Our experimental results concurred with the difficulty observed in the corpus, i.e., the domain’s specific phenomena. The relevance of conceptual similarity was confirmed by our results, where textual measures like Levenshtein and n-grams had poor performance whereas semantic measures resulted in higher correlations with the GS. In particular, word embeddings extracted from the Transcriptional-Regulation literature (measure 7) and the measure based on the Transcriptional-Regulation ontology (measure 8) were closest to the experts’ evaluations. However, it should be noted that the impact of measure 8 became small when it was combined with the others (see Table 5). Despite the low performance of individual measures, with the combination strategy we obtained a high correlation ([23]) of ρ = 0.700.
Although the presented approach results are good enough to be used in tools or more complex tasks, there is still room for improving the correlation scores. Even though we are implicitly considering the syntax of sentences within some of the measures, we think that good performance gains could be obtained if we included measures explicitly based on syntax similarity. We are already working in this direction, having in mind works like those described in references [9, 17].
The presented approach is applicable for developing tools that facilitate the access to knowledge conveyed in the Microbial Transcriptional-Regulation literature. In particular, we are already integrating it in assistance tools for the literature curation process.
Conclusions
To evaluate the semantic similarity grade of a pair of sentences is a difficult task but it has proven to be even harder in the context of the Microbial Transcriptional-Regulation literature. The specialized lexicon and the lack of large training corpora restricted the type of approaches that could be used. In particular, data-intensive machine-learning methods are inaccessible. Besides, in this type of literature it is not uncommon to find long and complex sentences with several subordinate clauses.

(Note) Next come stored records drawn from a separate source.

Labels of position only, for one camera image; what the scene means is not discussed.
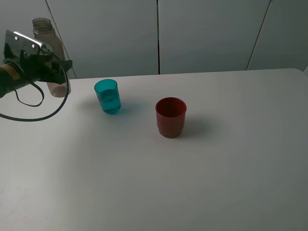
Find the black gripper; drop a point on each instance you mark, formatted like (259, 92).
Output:
(43, 68)

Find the clear brownish plastic bottle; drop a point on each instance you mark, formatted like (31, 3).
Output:
(43, 31)

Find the teal translucent plastic cup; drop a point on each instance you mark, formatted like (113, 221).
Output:
(108, 96)

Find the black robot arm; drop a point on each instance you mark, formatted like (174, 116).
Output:
(7, 87)

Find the red plastic cup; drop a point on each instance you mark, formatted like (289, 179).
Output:
(170, 116)

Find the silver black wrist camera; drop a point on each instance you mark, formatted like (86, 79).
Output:
(16, 43)

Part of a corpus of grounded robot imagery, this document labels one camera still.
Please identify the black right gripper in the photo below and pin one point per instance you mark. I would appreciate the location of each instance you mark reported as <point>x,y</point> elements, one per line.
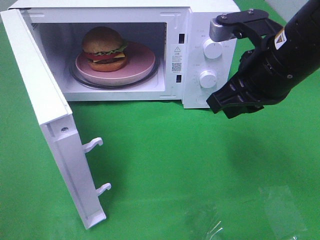
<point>262,79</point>

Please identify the round microwave door button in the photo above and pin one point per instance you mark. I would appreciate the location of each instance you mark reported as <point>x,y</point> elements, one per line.
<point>202,99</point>

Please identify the white microwave knob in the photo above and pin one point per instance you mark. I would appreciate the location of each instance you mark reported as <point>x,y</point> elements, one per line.
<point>208,79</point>
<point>212,49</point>

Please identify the pink round plate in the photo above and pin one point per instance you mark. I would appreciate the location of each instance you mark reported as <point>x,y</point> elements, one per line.
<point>140,63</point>

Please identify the burger with lettuce and tomato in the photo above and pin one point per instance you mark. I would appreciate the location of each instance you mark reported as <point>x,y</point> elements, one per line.
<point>104,49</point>

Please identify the white microwave door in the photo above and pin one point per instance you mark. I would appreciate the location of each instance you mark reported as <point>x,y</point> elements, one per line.
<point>55,119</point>

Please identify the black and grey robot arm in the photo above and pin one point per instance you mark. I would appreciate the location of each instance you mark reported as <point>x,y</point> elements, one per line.
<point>283,56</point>

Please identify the clear tape patch right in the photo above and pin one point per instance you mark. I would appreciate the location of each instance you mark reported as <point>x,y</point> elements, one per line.
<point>284,217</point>

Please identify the white microwave oven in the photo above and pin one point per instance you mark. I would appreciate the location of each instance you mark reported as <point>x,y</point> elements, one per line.
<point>170,54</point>

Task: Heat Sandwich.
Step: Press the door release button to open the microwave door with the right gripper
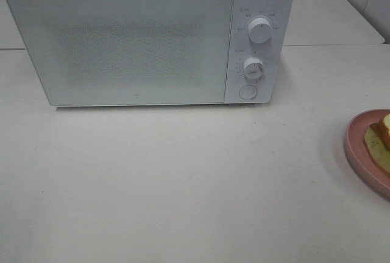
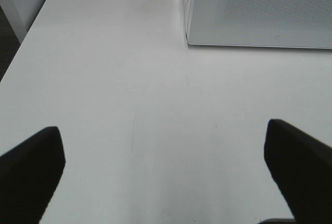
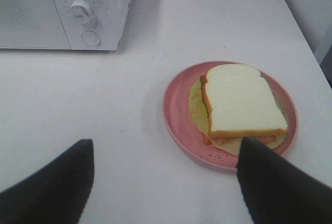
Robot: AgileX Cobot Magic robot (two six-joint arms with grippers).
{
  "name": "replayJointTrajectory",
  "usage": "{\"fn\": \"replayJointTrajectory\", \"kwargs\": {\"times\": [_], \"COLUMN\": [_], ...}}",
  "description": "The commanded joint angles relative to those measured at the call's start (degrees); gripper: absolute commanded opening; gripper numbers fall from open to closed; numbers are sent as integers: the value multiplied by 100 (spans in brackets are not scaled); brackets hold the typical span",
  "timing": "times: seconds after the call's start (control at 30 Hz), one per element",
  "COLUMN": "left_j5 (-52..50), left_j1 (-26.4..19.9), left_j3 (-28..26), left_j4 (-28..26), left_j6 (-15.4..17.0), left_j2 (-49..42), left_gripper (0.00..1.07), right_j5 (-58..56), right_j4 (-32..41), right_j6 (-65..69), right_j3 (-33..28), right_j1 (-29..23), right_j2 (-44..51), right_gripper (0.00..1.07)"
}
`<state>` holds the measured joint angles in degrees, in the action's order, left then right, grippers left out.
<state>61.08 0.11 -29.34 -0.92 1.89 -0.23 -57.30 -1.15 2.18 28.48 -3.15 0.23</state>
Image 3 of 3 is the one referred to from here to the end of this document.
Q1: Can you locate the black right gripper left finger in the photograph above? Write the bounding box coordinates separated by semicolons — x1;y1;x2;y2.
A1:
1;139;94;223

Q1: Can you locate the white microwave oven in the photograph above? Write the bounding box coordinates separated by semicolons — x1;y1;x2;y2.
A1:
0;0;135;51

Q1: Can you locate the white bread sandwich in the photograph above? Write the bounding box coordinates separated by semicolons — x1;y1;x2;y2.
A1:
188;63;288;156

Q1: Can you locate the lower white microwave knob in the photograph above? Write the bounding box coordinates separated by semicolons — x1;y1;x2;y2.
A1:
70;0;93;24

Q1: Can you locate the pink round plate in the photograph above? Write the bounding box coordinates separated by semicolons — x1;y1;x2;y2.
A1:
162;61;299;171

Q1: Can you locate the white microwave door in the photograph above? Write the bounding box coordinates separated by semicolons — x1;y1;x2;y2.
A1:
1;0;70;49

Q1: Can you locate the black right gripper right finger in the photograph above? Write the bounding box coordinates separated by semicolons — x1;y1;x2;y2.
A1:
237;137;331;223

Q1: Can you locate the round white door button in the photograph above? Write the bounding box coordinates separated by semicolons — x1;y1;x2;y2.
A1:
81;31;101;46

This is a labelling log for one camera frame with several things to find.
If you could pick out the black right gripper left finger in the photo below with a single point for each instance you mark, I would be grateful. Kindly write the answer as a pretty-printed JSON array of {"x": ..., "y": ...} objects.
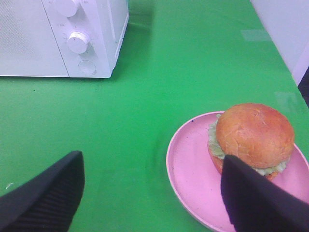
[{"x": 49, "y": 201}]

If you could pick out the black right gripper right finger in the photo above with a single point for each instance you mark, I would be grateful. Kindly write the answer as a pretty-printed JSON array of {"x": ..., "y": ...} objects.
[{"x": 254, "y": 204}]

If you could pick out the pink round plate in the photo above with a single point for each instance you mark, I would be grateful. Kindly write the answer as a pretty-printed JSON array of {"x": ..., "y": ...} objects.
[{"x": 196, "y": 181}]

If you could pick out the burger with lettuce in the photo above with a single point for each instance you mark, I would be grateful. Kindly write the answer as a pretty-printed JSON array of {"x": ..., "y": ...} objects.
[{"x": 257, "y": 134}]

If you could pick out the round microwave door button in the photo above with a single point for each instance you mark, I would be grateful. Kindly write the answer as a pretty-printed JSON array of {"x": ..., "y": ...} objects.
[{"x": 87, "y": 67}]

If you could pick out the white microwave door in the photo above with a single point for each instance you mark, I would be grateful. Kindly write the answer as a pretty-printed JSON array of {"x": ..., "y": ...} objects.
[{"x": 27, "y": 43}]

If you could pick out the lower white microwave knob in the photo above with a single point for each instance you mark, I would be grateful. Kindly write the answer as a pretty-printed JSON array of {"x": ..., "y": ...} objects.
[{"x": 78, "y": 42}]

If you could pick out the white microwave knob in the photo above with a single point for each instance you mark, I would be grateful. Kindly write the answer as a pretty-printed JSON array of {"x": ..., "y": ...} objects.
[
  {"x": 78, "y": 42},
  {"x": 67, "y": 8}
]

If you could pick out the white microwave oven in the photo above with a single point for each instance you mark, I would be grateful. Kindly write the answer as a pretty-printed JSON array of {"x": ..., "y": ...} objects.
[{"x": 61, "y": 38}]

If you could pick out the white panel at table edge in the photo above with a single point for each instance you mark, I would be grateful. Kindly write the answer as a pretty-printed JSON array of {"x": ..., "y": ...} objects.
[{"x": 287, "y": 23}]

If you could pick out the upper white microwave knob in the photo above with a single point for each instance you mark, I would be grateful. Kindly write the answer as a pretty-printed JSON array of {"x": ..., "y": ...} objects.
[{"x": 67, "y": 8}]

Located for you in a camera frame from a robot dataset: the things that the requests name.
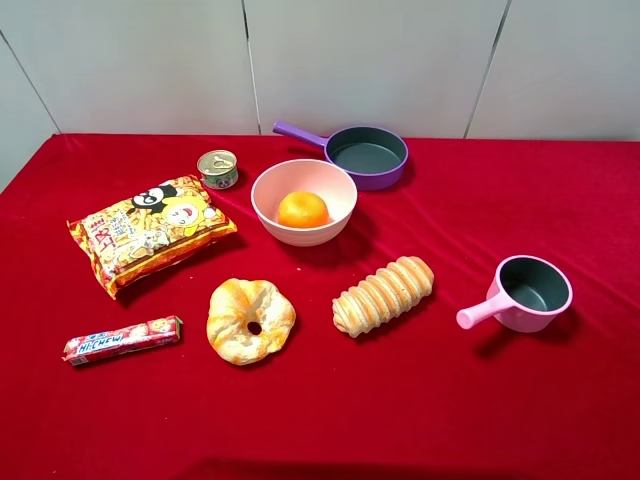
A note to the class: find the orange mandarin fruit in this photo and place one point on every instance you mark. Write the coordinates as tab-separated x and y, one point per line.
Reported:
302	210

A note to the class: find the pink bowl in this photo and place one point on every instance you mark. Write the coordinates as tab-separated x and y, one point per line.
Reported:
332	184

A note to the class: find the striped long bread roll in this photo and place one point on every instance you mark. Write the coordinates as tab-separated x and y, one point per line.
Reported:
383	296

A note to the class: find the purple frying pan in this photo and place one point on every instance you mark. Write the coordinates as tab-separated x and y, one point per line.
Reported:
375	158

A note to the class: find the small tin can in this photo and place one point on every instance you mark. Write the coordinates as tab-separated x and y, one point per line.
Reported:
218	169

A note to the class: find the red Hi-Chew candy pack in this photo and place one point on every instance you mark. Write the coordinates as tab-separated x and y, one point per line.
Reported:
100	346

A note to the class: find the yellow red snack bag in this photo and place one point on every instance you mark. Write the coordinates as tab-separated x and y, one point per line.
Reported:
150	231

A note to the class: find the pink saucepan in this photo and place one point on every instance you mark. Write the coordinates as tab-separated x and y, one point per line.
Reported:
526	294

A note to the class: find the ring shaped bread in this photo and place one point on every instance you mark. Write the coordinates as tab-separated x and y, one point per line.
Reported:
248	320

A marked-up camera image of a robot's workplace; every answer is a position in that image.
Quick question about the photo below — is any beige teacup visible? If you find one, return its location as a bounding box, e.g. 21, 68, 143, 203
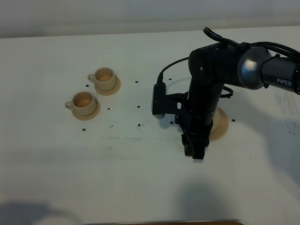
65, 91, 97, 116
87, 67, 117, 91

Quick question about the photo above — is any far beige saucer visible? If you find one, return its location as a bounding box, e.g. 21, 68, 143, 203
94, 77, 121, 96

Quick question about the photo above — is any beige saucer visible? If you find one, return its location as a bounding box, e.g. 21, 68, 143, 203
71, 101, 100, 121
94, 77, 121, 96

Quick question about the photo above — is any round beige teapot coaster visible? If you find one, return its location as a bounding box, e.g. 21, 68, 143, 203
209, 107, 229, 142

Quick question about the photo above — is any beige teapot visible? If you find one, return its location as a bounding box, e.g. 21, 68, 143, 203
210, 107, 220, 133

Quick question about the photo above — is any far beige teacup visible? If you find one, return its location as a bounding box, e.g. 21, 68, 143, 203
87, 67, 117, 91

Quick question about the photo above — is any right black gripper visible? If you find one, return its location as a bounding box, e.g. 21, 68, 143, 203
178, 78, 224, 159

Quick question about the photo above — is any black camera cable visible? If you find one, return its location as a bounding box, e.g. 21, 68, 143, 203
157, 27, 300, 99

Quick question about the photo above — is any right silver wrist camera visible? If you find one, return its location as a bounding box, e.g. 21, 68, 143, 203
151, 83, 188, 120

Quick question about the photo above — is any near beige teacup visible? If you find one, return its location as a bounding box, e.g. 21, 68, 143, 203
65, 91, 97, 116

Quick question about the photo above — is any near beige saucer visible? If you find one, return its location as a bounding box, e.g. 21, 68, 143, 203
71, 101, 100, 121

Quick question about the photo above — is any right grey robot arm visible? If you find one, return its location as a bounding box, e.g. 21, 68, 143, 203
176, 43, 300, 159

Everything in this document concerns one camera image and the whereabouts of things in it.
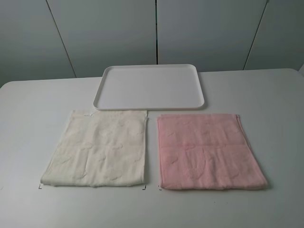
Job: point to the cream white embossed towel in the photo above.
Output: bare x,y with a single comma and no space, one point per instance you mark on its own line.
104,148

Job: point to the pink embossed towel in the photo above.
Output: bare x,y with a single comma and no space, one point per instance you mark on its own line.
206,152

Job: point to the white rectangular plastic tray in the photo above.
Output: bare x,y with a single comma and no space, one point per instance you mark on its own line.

To cope with these challenges, we decided to use a strategy based on combining different types of similarity measures. Three textual measures were combined with 5 semantic measures of two different types (2 structured resource based and 3 unstructured resource based). With this approach we obtained good results, where the best ρ score was 0.700. Although we are still far from state-of-the-art results, it is worth noting that usually these top scores are obtained in general domains for which several and large training corpora are available.
We developed a model for which performance in the Microbial Transcriptional-Regulation domain is good enough to be used as a resource for more complex tasks or as a component in curation assistance tools (as we are already doing). Furthermore, we have contributed interesting insights into the semantic similarity task in a very specialized and narrowed domain, and also into how different measures correlate with field experts’ evaluations. We think this is a stepping stone towards a better understanding of semantic similarity in these kinds of domains and to the progress of NLP in the bioinformatics field; a key element for better leveraging the rich knowledge conveyed in the literature.
List of abbreviations
Competing interests
The authors declare that they have no competing interests.
Funding
We acknowledge funding from the UNAM and from the National Institutes of Health (grant number 5R01GM110597-03).